Health Care: Waiting to Exhale

The US Senate’s Democrats pushed the federal government’s latest corporate welfare scheme — fraudulently labeled “health care reform” — past a key cloture vote on Saturday. The outcome of that vote dramatically enhances the American insurance industry’s prospects for receiving what may be the largest taxpayer subsidy in history.

How big is the subsidy? It’s impossible to predict with any certainty, but we can rationally speculate. The Obama administration’s claims that “health care reform” will reduce patient costs are laughable on their face. When you force everyone to buy something — or, to put it a different way, when you forcibly increase demand versus supply for that thing — the price of that thing goes up, not down.

Per the US Census Bureau (Excel statistics file), there were about 78 million families in the US in 2008. Per the Association of Health Insurance Plans (PDF), the average family paid $5,799 per year for health insurance as of 2007.

If those numbers remain roughly accurate, the “individual mandate” provision of “health care reform” constitutes a guaranteed transfer of wealth from the taxpayers to the insurers of about $450 billion per year.

In fact, I suspect that that estimate is way, way low. The numbers are old. The estimate doesn’t account for non-family insurance purchases (individual policies cost more per person than family policies). And the prices are almost certain to rise dramatically once purchase is required rather than merely recommended. I’ll be very surprised if the final total take of this robbery scheme comes to less than a trillion dollars a year.

What most people are missing is that this corporate welfare package is the whole point of the legislation. Any “health care reform” bill that makes it to President Obama’s desk for his signature will consist of two things and two things only:

1) The insurance industry subsidy; and

2) a bunch of hyperbole designed to disguise the centrality of the insurance industry subsidy.

What about the “public option?” Its chances of turning up in the final Senate bill, or of making into the final bill during the House/Senate reconciliation process, fall into the tiny range separating “slim” and “none.” And if it does turn up against all odds, it will be neutered so as to serve the single purpose of providing its insurance industry beneficiaries with a dumping ground for patients they can’t profitably insure even with a mandate and a monopoly.

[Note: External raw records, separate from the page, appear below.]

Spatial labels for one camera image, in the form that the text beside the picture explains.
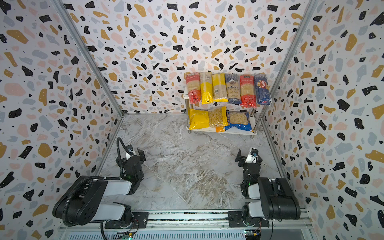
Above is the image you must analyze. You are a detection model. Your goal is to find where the blue orange orecchiette bag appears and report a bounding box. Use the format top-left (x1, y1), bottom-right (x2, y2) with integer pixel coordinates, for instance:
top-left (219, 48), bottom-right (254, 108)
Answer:
top-left (216, 112), bottom-right (253, 133)

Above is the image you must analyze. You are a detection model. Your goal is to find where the yellow pasta bag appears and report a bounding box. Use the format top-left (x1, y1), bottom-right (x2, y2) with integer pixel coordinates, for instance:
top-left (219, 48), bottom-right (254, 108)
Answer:
top-left (189, 107), bottom-right (229, 130)

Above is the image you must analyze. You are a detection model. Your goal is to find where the red spaghetti pack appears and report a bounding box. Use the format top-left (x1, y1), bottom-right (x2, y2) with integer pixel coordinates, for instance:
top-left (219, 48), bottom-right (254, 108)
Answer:
top-left (240, 75), bottom-right (257, 108)
top-left (186, 73), bottom-right (201, 104)

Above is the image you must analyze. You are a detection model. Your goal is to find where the blue Barilla spaghetti pack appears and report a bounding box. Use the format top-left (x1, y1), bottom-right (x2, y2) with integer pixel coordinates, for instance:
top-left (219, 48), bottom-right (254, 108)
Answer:
top-left (254, 74), bottom-right (272, 105)

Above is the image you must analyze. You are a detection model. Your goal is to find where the yellow spaghetti pack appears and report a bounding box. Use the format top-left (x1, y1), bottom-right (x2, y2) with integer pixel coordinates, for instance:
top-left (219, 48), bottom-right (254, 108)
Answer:
top-left (212, 73), bottom-right (229, 103)

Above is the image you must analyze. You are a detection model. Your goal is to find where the dark blue clear spaghetti pack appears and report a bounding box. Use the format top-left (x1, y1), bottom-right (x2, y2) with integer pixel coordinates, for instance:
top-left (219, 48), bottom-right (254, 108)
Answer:
top-left (225, 74), bottom-right (242, 105)

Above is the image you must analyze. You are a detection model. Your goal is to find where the yellow spaghetti pack barcode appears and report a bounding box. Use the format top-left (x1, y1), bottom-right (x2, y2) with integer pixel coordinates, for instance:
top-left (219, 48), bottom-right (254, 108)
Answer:
top-left (200, 72), bottom-right (214, 105)

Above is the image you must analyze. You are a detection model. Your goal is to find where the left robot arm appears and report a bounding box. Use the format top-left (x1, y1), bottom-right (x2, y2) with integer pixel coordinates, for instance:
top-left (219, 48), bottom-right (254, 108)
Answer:
top-left (53, 149), bottom-right (146, 228)

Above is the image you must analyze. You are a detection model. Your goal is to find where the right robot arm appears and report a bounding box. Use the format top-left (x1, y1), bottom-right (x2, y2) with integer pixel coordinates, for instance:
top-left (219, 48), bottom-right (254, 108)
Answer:
top-left (233, 148), bottom-right (301, 227)

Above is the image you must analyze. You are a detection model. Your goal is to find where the white two-tier shelf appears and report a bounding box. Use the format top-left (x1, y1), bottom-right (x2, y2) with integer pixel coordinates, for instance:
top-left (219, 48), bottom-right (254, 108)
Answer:
top-left (182, 86), bottom-right (264, 139)

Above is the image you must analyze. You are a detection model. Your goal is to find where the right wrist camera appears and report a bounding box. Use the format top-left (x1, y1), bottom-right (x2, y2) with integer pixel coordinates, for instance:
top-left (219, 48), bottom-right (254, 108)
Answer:
top-left (245, 148), bottom-right (259, 164)

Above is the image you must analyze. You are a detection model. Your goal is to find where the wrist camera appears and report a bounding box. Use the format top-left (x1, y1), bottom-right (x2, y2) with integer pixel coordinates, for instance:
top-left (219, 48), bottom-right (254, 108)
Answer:
top-left (245, 148), bottom-right (259, 164)
top-left (124, 145), bottom-right (136, 161)

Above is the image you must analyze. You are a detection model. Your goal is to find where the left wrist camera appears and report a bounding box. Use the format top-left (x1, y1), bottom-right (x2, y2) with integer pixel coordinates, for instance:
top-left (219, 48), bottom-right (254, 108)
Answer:
top-left (124, 145), bottom-right (136, 161)

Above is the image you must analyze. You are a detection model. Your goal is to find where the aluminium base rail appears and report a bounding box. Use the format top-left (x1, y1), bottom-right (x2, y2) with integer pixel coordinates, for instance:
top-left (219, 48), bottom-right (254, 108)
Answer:
top-left (56, 209), bottom-right (317, 240)

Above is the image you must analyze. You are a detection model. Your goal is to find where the black corrugated cable hose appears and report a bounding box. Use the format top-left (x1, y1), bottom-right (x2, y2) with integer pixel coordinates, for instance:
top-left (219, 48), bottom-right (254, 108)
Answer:
top-left (61, 137), bottom-right (127, 227)

The “health care reform” movement in Congress is a con, a fraud, a snow job. And how could it have been anything else? This is what government does. It seizes power — any power it can seize, under any pretext it can invent for doing so — and it uses that power to reward its friends and backers.

In the area of “social welfare,” or “the safety net,” the approach of government resembles nothing so much as the modus operandi of a boa constrictor on the hunt.

Boas are patient and loving predators. They don’t beat, bite or poison their victims. They just … embrace them. Give’em a big, squeezy hug. Each time the victim breathes out, the squeeze gets a little tighter, making it harder to inhale the next breath. The victim eventually dies … not from trauma, but from slow asphyxiation.

Harry Reid and Nancy Pelosi are waiting for you to exhale so they can squeeze you and so their friends, patrons and benefactors in the insurance industry can eat you. They’re the boa’s muscle. The insurance industry is the boa’s mouth.

If we allow ourselves to be ruled by governments, those governments are, sooner or later, going to involve themselves in health care. And when government involves itself in health care, it does so at the expense of the productive masses and for the benefit of the privileged elites.

Substitute any phrase you like for “health care” and the statement will remain true.